**What to do:** Write out only the opening lines of the entries, through the line with "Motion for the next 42".

Extracted records:
..............................
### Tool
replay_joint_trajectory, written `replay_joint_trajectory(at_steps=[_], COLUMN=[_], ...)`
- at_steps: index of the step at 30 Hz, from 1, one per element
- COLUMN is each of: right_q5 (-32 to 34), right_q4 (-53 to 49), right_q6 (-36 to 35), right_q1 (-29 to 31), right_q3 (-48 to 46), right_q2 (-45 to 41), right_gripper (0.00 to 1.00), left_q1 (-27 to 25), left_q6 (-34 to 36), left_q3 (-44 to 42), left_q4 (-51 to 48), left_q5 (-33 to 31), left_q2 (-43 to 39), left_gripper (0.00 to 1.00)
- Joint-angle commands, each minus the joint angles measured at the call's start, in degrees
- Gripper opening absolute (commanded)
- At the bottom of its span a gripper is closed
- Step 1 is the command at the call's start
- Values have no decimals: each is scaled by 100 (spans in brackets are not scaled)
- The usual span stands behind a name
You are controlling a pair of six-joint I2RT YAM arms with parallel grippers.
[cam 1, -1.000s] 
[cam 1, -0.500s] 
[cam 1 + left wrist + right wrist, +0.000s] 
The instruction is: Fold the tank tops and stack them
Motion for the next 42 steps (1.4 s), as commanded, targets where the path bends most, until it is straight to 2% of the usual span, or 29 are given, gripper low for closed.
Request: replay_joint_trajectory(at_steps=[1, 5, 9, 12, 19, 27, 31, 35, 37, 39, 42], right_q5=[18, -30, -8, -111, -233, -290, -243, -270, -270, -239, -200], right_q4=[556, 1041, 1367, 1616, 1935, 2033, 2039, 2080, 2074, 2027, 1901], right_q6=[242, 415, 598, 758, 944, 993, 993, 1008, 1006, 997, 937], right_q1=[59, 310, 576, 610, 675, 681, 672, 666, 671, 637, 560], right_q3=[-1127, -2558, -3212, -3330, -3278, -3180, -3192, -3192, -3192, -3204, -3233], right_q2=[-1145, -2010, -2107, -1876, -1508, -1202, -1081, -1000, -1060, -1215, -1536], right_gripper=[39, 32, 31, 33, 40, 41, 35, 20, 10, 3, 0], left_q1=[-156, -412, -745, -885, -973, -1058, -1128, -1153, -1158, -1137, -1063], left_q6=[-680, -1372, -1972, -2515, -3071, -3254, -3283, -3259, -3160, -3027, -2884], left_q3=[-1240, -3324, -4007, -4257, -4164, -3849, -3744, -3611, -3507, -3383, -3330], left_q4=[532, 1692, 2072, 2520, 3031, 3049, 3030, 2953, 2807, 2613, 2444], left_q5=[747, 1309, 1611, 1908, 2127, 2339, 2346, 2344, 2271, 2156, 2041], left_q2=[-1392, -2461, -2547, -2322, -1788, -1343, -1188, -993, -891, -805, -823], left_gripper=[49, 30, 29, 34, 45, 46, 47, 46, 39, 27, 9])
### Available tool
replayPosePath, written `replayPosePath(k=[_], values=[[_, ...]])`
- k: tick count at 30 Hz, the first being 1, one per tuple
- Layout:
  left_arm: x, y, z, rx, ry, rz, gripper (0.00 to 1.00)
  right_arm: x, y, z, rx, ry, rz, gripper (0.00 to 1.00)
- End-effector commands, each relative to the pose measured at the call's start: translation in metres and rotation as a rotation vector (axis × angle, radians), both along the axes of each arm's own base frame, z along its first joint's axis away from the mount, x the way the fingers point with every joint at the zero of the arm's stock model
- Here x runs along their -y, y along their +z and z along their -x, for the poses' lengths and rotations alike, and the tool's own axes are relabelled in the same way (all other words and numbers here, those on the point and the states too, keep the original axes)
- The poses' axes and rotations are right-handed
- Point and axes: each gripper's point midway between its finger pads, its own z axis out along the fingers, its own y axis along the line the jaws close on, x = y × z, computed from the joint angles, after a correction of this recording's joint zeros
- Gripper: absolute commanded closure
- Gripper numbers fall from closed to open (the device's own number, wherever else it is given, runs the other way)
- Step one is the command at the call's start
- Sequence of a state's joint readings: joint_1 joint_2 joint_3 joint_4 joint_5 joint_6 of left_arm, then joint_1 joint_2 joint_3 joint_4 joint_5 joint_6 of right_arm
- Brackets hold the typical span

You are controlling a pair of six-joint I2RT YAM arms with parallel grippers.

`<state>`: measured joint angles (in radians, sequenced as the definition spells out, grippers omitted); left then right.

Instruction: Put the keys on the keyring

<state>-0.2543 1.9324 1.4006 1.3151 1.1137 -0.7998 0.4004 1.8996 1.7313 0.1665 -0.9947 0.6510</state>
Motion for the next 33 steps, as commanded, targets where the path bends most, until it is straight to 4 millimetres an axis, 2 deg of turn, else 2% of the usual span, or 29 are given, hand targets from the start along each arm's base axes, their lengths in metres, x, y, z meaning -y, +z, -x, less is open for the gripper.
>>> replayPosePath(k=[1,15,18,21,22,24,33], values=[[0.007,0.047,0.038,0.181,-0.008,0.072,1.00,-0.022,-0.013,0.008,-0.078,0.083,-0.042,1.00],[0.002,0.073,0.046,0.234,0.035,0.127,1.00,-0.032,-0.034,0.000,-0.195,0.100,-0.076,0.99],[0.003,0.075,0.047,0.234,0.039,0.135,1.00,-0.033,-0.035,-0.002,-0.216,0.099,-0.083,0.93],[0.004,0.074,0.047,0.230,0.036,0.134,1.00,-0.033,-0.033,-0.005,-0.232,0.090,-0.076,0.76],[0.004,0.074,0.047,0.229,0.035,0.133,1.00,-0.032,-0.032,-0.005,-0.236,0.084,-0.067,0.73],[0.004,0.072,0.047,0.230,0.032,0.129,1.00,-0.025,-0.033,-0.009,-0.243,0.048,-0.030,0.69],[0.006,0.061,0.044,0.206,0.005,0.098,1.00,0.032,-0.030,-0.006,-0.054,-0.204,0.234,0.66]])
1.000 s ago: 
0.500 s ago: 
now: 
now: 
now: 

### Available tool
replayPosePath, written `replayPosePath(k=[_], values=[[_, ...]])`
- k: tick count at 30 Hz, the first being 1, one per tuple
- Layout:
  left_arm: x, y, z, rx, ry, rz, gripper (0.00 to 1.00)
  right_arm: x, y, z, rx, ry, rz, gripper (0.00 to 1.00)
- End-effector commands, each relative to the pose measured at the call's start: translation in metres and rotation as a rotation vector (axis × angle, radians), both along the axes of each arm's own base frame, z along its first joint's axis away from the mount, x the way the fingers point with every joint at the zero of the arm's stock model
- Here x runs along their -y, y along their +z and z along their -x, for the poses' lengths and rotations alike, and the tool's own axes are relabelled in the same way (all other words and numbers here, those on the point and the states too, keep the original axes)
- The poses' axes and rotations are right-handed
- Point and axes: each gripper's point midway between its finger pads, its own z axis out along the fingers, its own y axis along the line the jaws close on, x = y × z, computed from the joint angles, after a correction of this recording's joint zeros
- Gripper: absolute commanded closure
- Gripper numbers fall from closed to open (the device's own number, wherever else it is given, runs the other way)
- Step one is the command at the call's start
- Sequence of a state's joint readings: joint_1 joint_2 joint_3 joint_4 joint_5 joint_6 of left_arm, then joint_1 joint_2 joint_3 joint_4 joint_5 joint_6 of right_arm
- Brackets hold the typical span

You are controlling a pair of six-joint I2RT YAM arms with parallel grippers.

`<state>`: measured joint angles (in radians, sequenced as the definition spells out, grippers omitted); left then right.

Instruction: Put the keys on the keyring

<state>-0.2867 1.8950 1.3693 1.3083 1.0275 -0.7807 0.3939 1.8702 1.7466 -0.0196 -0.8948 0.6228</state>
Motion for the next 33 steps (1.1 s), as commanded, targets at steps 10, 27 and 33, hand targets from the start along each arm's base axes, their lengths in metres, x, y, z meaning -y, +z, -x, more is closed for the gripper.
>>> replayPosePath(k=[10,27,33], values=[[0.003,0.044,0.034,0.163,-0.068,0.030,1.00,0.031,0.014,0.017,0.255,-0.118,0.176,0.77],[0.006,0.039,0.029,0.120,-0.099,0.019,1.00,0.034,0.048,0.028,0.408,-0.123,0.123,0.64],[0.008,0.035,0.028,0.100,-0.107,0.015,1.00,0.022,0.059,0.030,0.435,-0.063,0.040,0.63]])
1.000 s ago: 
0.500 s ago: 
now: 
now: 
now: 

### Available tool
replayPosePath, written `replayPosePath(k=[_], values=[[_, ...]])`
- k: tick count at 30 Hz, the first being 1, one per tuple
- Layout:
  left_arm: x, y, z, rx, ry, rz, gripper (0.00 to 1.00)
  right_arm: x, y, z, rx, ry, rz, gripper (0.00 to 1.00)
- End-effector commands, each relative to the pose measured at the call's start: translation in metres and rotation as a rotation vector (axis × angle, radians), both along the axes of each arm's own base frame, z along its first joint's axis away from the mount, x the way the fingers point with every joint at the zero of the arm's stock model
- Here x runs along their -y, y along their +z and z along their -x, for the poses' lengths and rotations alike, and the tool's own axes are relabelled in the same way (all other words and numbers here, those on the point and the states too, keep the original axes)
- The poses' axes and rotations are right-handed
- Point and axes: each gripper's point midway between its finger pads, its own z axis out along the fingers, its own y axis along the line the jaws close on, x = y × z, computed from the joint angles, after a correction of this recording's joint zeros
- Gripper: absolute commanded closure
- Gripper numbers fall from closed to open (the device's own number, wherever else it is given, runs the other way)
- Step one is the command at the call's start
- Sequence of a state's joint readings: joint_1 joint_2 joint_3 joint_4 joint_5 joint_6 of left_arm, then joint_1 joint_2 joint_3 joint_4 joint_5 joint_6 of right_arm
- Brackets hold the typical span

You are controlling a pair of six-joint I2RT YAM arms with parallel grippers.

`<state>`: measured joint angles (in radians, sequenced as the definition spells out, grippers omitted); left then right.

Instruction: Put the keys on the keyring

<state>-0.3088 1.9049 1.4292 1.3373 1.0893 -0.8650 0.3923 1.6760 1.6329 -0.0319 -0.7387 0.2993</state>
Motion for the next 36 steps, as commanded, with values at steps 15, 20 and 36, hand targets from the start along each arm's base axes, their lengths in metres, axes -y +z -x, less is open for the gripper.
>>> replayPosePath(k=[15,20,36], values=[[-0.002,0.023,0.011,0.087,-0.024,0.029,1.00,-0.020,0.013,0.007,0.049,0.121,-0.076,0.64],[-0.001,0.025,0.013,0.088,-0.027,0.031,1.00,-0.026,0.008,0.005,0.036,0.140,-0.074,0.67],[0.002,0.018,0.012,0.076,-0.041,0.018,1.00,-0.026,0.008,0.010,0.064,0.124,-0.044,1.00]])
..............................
**Your solution:**
### Tool
replay_joint_trajectory, written `replay_joint_trajectory(at_steps=[_], COLUMN=[_], ...)`
- at_steps: index of the step at 30 Hz, from 1, one per element
- COLUMN is each of: right_q5 (-32 to 34), right_q4 (-53 to 49), right_q6 (-36 to 35), right_q1 (-29 to 31), right_q3 (-48 to 46), right_q2 (-45 to 41), right_gripper (0.00 to 1.00), left_q1 (-27 to 25), left_q6 (-34 to 36), left_q3 (-44 to 42), left_q4 (-51 to 48), left_q5 (-33 to 31), left_q2 (-43 to 39), left_gripper (0.00 to 1.00)
- Joint-angle commands, each minus the joint angles measured at the call's start, in degrees
- Gripper opening absolute (commanded)
- At the bottom of its span a gripper is closed
- Step 1 is the command at the call's start
- Values have no decimals: each is scaled by 100 (spans in brackets are not scaled)
- The usual span stands behind a name
You are controlling a pair of six-joint I2RT YAM arms with parallel grippers.
[cam 1, -1.000s] 
[cam 1, -0.500s] 
[cam 1 + left wrist + right wrist, +0.000s] 
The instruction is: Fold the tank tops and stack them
Motion for the next 42 steps (1.4 s), as commanded, targets where the path bends most, until it is straight to 2% of the usual span, or 29 are given, gripper low for closed.

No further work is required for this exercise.